Instructions to follow: Reproduce word for word, from the entries below, the line with "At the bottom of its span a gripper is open", the line with "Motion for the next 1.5", and every line between them, and nothing more.

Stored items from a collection
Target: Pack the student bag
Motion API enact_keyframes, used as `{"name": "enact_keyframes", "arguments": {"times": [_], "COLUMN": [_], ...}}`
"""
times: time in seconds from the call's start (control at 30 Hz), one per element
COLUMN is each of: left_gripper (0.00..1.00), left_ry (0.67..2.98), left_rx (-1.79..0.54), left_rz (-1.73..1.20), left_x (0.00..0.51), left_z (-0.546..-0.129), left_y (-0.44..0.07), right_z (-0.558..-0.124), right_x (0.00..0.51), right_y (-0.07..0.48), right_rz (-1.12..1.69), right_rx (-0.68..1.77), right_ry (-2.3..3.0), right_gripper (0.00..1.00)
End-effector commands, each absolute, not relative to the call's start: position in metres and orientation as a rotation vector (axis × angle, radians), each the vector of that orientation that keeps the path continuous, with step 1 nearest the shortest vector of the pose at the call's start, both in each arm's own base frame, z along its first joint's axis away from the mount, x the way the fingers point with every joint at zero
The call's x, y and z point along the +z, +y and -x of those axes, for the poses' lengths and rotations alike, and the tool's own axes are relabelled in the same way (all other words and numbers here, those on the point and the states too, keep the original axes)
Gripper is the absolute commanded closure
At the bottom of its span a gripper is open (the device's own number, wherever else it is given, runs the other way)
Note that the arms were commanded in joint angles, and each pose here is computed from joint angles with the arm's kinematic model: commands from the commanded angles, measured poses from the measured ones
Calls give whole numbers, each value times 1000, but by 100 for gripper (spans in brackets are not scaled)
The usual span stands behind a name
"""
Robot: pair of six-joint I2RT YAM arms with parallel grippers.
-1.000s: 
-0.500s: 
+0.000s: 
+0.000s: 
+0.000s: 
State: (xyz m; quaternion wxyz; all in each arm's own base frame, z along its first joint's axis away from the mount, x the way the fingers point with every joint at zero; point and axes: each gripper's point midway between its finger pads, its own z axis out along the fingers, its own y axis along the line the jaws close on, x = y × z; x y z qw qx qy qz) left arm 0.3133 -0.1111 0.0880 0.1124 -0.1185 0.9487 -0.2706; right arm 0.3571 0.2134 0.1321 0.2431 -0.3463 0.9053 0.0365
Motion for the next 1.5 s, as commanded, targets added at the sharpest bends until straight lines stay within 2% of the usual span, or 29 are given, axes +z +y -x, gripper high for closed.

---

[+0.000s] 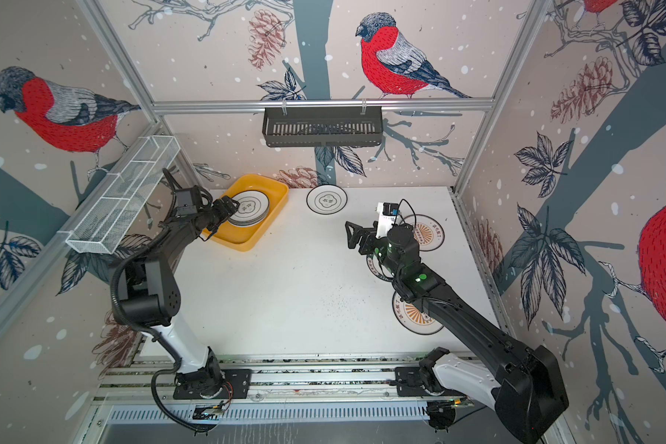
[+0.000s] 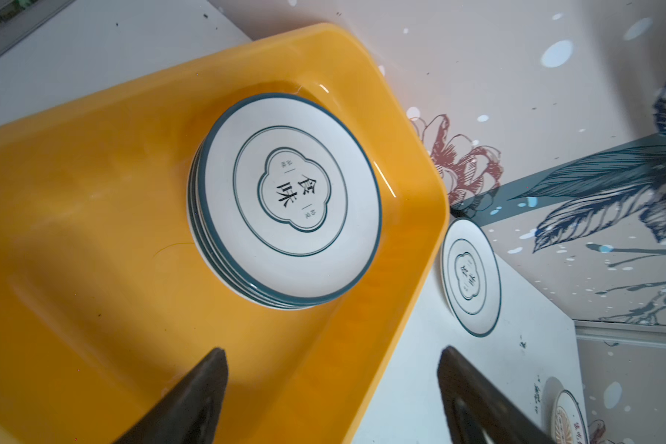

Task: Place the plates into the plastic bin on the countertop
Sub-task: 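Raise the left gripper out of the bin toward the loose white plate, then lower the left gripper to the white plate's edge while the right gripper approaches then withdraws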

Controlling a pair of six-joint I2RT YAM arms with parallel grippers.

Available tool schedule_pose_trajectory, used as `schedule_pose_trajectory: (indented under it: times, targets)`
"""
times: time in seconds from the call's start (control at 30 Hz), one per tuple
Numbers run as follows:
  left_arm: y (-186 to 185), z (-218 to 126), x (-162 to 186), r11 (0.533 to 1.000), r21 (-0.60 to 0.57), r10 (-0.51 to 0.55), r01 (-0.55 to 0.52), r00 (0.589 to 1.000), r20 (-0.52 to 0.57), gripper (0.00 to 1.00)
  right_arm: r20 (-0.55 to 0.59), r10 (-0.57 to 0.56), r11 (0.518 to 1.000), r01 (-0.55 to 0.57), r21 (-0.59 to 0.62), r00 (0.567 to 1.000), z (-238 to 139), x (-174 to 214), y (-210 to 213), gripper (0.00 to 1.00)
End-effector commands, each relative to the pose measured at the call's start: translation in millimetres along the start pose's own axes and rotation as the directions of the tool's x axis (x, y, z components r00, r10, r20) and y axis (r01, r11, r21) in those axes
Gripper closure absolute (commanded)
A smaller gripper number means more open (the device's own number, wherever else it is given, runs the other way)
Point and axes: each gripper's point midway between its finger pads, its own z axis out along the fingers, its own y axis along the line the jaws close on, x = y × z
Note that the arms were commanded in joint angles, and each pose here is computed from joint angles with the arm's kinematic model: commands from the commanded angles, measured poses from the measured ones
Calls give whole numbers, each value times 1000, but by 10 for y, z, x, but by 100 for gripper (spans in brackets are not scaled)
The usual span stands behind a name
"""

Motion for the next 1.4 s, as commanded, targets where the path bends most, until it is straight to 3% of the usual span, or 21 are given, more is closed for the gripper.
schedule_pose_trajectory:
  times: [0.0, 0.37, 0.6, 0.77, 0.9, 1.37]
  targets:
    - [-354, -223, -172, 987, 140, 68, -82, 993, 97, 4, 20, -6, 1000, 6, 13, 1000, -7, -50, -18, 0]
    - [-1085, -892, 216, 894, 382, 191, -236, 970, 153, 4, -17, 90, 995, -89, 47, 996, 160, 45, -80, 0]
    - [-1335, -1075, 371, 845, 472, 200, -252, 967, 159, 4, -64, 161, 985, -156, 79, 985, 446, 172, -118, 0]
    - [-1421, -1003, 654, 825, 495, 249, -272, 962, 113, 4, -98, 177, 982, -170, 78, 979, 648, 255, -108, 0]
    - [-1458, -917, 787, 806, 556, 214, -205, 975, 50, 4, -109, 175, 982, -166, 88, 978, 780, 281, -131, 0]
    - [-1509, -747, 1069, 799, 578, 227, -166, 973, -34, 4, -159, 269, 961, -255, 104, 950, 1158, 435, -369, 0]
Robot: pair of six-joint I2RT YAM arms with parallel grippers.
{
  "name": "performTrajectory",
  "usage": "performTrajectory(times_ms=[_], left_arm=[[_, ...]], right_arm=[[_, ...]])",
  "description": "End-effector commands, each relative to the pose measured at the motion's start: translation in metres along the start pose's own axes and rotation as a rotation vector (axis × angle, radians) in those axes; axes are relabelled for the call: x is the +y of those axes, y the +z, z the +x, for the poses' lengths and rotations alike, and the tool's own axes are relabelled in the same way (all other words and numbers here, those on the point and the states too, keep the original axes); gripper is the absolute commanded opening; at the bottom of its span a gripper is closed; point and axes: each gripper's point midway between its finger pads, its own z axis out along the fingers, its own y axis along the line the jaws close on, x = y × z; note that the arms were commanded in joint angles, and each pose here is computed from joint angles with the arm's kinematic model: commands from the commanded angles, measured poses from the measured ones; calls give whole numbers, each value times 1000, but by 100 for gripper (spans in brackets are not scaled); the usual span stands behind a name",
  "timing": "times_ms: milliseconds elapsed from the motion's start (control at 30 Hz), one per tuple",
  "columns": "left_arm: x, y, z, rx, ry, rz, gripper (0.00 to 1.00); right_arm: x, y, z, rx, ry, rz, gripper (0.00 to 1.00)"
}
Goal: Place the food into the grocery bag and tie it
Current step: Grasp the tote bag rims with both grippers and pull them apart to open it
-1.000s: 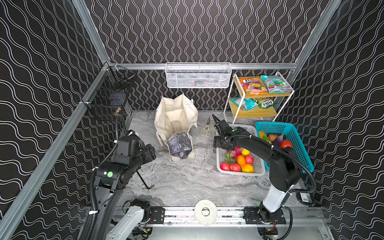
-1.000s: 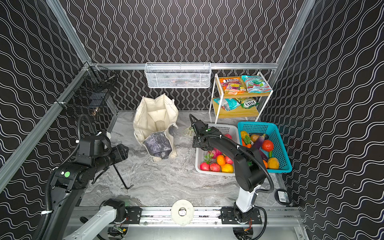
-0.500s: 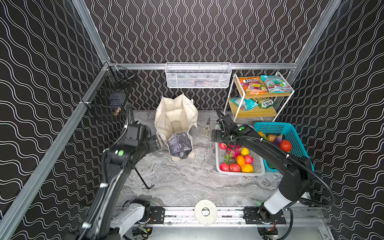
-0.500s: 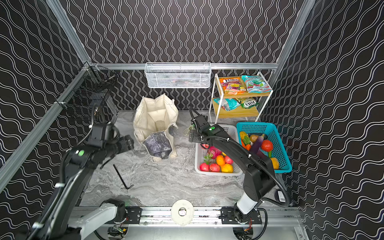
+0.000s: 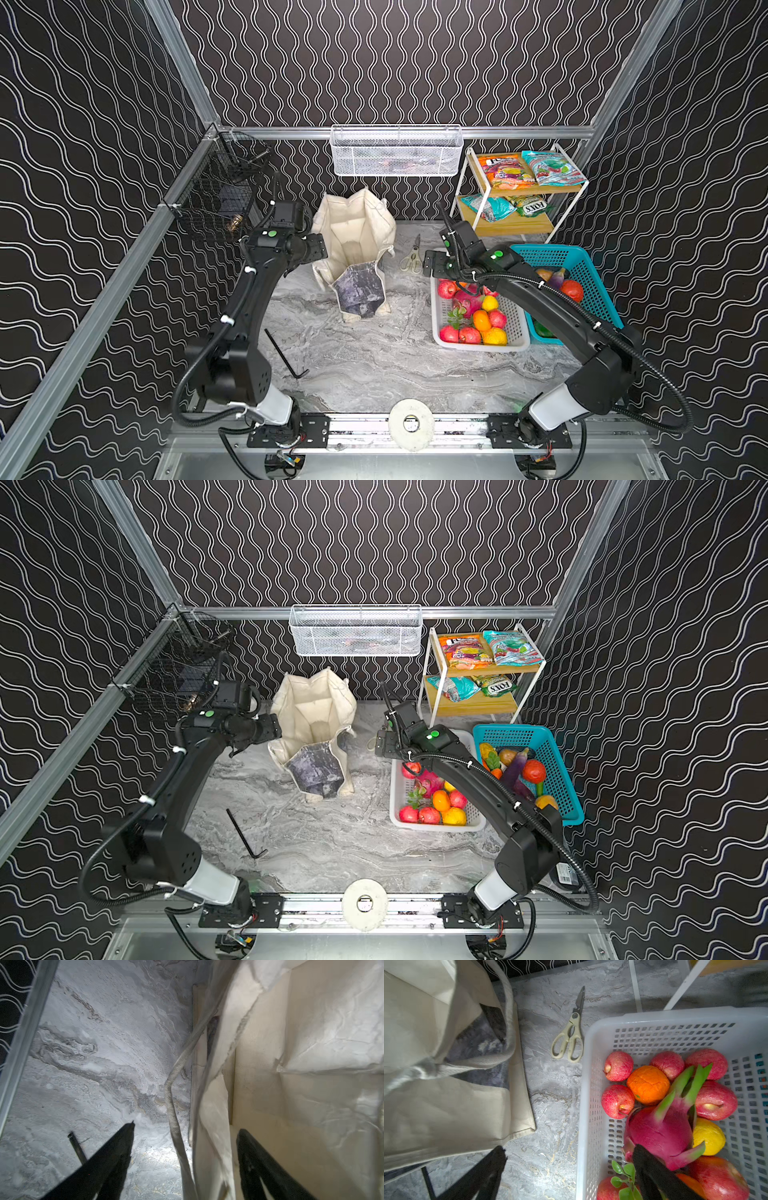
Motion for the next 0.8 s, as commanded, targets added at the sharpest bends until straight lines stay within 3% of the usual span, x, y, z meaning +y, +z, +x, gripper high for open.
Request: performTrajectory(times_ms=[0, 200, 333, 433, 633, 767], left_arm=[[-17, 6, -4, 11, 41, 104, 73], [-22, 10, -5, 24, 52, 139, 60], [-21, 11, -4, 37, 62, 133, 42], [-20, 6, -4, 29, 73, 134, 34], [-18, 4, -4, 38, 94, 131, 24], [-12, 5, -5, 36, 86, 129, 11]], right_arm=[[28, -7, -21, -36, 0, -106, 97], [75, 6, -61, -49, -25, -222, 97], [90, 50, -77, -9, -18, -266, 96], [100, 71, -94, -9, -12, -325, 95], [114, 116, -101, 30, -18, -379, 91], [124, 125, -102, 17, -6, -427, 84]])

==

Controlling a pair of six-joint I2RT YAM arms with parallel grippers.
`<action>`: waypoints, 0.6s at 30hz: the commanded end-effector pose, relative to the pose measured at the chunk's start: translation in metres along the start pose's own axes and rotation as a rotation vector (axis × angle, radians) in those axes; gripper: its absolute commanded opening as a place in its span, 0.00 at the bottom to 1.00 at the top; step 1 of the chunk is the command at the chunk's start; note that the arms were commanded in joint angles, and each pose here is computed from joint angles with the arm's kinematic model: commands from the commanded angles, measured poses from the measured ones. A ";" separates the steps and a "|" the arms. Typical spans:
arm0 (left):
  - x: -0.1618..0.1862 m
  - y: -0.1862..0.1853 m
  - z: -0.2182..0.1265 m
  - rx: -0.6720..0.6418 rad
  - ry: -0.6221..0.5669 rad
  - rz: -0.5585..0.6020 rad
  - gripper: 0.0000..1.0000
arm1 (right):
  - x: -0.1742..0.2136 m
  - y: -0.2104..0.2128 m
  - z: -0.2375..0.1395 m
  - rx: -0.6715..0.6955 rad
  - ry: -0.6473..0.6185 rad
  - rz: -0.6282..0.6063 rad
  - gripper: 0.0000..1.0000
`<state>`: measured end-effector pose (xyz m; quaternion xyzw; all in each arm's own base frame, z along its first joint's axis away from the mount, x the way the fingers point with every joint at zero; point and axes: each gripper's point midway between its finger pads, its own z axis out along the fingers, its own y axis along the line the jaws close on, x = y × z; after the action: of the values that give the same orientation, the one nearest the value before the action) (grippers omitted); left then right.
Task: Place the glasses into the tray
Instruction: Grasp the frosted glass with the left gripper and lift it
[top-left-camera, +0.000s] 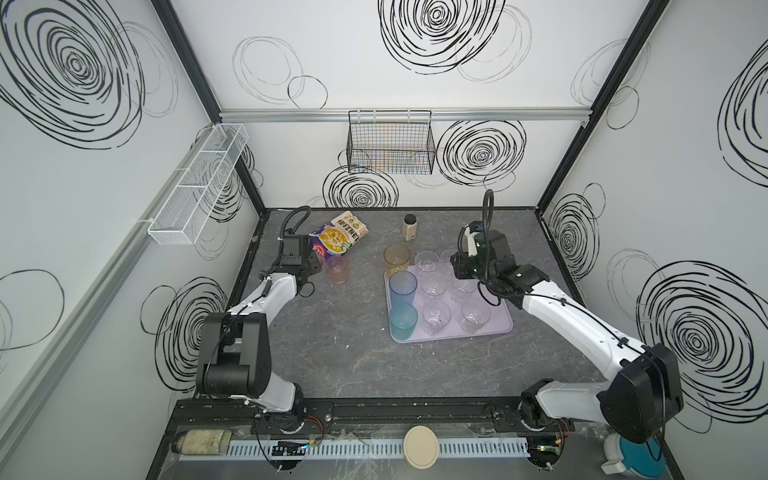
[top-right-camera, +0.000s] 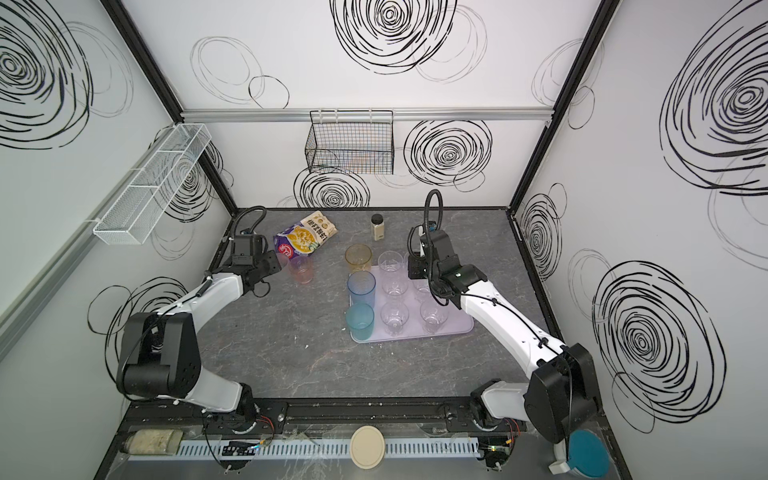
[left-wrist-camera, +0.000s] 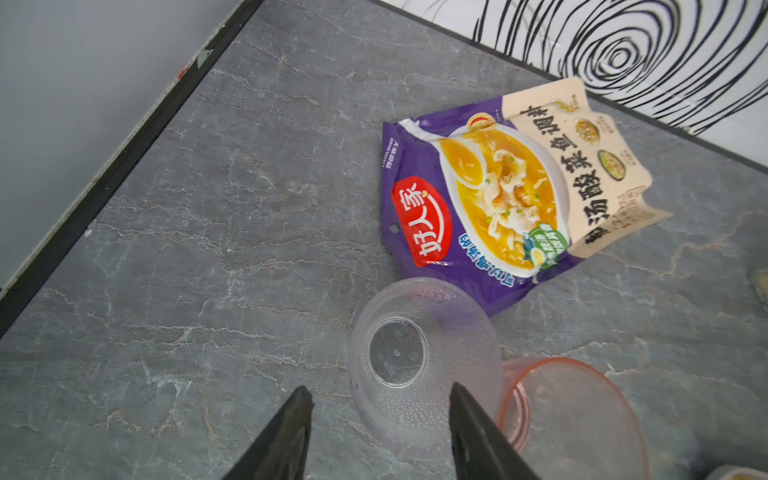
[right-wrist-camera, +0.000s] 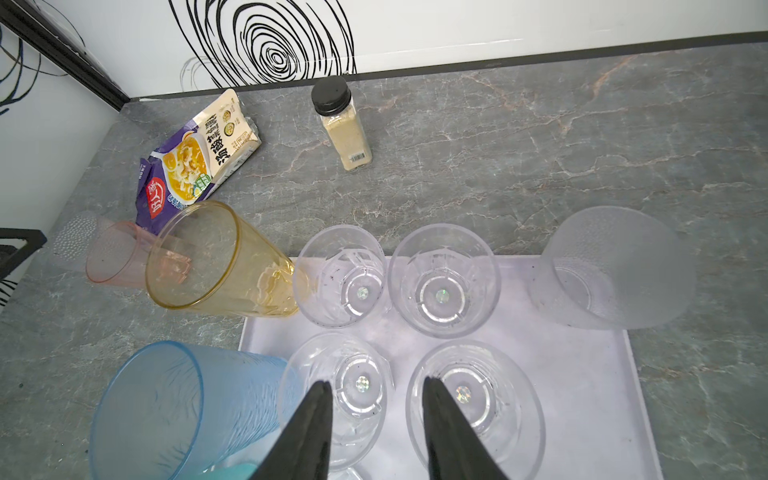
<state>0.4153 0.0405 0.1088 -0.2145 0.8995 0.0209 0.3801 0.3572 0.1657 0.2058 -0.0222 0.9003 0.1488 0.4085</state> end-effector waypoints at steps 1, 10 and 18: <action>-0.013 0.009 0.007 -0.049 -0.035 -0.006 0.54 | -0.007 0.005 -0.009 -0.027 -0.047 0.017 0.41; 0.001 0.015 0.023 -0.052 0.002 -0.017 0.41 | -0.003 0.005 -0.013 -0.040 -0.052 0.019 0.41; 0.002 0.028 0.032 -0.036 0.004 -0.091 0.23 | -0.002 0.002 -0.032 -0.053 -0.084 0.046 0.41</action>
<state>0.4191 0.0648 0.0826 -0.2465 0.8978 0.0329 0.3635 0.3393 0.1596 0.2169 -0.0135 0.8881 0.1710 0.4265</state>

Result of the exercise:
At the bottom of its span a gripper is open (the device's own number, wherever else it is given, runs the other way)
Note that the arms were commanded in joint angles, and each pose here is computed from joint angles with the arm's kinematic model: commands from the commanded angles, measured poses from the measured ones
Calls give whole numbers, each value times 1000, but by 100 for gripper (spans in brackets are not scaled)
The usual span stands behind a name
"""
Robot: pair of six-joint I2RT YAM arms with parallel grippers.
-1.000s: 
-0.500s: 
+0.000s: 
+0.000s: 
+0.000s: 
State: (xyz m; quaternion wxyz; all in each arm's own base frame, z along its first joint's axis away from the mount, x the way the fingers point with every joint at zero; point and axes: each gripper's point midway between its finger pads, its own z axis out along the fingers, its own y axis along the line the jaws close on, x = y × z; x y z qw qx qy qz) left arm 0.3133 -0.1111 0.0880 0.1124 -0.1185 0.9487 -0.2706; right arm 0.3571 0.2134 0.1321 0.2431 -0.3463 0.9053 0.0365
Motion for the next 1.5 s, as commanded, targets added at the sharpest bends until straight lines stay within 2% of the usual span, or 29 are given, axes +z +y -x, gripper high for closed.

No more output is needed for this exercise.